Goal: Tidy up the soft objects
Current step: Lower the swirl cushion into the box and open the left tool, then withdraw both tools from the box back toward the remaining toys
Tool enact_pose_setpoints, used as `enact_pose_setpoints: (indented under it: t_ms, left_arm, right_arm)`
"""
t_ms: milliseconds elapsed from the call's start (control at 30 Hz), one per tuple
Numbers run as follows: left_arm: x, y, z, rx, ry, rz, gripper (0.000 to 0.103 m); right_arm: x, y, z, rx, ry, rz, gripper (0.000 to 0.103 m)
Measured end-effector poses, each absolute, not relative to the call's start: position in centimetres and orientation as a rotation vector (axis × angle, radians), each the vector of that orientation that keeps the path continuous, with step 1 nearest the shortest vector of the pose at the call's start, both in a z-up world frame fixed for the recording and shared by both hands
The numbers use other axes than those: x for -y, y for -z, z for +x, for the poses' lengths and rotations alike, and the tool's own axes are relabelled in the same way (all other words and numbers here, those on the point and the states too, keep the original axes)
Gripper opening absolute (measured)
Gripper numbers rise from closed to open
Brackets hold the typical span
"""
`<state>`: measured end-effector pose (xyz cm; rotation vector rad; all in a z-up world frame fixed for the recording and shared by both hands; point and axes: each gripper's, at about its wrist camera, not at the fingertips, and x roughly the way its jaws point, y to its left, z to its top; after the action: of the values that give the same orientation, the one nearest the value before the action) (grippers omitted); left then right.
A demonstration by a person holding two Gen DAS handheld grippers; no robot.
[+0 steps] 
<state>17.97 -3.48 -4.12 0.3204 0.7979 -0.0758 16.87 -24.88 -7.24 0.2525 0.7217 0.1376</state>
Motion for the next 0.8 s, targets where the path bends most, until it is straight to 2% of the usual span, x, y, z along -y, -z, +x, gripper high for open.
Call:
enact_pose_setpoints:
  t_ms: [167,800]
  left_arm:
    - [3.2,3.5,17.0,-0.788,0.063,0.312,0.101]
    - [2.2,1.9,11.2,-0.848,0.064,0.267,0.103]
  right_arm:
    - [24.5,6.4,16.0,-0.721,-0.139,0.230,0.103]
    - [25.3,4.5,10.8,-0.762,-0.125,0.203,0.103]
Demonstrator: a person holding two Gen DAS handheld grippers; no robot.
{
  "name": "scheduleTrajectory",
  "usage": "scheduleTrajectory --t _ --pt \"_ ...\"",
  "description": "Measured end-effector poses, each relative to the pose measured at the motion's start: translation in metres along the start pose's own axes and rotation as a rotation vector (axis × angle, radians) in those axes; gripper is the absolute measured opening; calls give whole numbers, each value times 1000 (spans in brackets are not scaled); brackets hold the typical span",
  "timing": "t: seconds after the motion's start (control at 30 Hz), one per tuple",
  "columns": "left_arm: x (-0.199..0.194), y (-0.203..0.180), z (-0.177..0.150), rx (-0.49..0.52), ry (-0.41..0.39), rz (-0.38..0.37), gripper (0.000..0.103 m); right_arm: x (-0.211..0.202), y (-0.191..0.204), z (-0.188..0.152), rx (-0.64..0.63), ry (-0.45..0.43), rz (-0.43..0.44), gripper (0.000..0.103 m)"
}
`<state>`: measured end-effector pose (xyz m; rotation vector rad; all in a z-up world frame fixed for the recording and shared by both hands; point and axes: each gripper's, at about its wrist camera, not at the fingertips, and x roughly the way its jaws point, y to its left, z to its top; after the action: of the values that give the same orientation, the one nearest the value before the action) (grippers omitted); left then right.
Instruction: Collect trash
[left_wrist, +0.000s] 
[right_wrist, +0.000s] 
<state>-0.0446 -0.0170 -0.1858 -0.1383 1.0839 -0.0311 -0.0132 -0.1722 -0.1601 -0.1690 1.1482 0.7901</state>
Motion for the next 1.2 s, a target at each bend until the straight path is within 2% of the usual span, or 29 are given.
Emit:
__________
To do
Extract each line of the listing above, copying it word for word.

Response for this exercise
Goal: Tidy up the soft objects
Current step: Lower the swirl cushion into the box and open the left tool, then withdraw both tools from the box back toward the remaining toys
Tool enact_pose_setpoints, used as `enact_pose_setpoints: (indented under it: t_ms, left_arm, right_arm)`
"""
t_ms: milliseconds elapsed from the call's start (control at 30 Hz), one per tuple
Numbers run as follows: left_arm: x, y, z, rx, ry, rz, gripper (0.000 to 0.103 m); right_arm: x, y, z, rx, ry, rz, gripper (0.000 to 0.103 m)
Measured end-effector poses, each absolute, not relative to the call's start: position in centimetres and orientation as a rotation vector (axis × angle, radians), each the vector of that orientation that keeps the path continuous, with step 1 nearest the shortest vector of the pose at the call's start, both in a z-up world frame fixed for the recording and shared by both hands
The numbers use other axes than those: x for -y, y for -z, z for +x, for the poses' lengths and rotations alike, and the tool's own axes are relabelled in the same way (all other words and numbers here, those on the point and the states too, keep the original axes)
Gripper opening absolute (measured)
Gripper numbers rise from closed to open
Brackets hold the typical span
"""
`<state>`: measured end-effector pose (xyz cm; rotation vector rad; all in a z-up world frame fixed for the recording and shared by both hands; point and axes: each gripper's, at about its wrist camera, not at the fingertips, and x roughly the way its jaws point, y to its left, z to its top; after the action: of the values that give the same orientation, the one nearest the value before the action) (grippers omitted); left then right.
A demonstration by a person holding two Gen DAS handheld grippers; no robot.
[+0 steps] 
<state>17.97 -3.48 -4.12 0.3204 0.7979 -0.0758 16.87 -24.88 -7.24 0.2525 0.7217 0.1376</state>
Motion for the next 0.8 s, targets where the path bends most, until it is straight to 2% of the usual span, x, y, z along -y, -z, +x, gripper high for open.
Call:
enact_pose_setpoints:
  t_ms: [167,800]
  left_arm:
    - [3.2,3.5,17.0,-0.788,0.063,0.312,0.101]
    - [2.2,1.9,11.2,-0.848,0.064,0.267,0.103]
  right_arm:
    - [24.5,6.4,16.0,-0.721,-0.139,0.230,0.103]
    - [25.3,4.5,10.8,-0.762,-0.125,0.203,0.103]
Demonstrator: a person holding two Gen DAS handheld grippers; no robot.
{
  "name": "scheduleTrajectory",
  "usage": "scheduleTrajectory --t _ --pt \"_ ...\"",
  "description": "Measured end-effector poses, each relative to the pose measured at the motion's start: translation in metres along the start pose's own axes and rotation as a rotation vector (axis × angle, radians) in those axes; gripper is the absolute measured opening; calls give whole numbers, each value times 1000 (spans in brackets are not scaled); brackets hold the typical span",
  "timing": "t: seconds after the motion's start (control at 30 Hz), one per tuple",
  "columns": "left_arm: x (-0.199..0.194), y (-0.203..0.180), z (-0.177..0.150), rx (-0.49..0.52), ry (-0.41..0.39), rz (-0.38..0.37), gripper (0.000..0.103 m); right_arm: x (-0.211..0.202), y (-0.191..0.204), z (-0.188..0.152), rx (-0.64..0.63), ry (-0.45..0.43), rz (-0.43..0.44), gripper (0.000..0.103 m)"
}
`<state>`: measured end-effector pose (xyz m; rotation vector rad; all in a z-up world frame fixed for the recording and shared by both hands; point and axes: each gripper's, at about its wrist camera, not at the fingertips, and x roughly the way its jaws point, y to its left, z to its top; after the action: of the values that give the same orientation, the one nearest the value before the action) (grippers omitted); left then right.
Instruction: Collect trash
[left_wrist, +0.000s] 
[right_wrist, +0.000s] 
<state>-0.0446 -0.0170 -0.1858 -0.1383 1.0839 -0.0311 -0.0132 -0.1722 -0.1601 -0.1690 1.1482 0.7901</state>
Motion for the next 1.2 s, a target at each bend until the straight path is within 2% of the usual span, or 29 are given.
Emit:

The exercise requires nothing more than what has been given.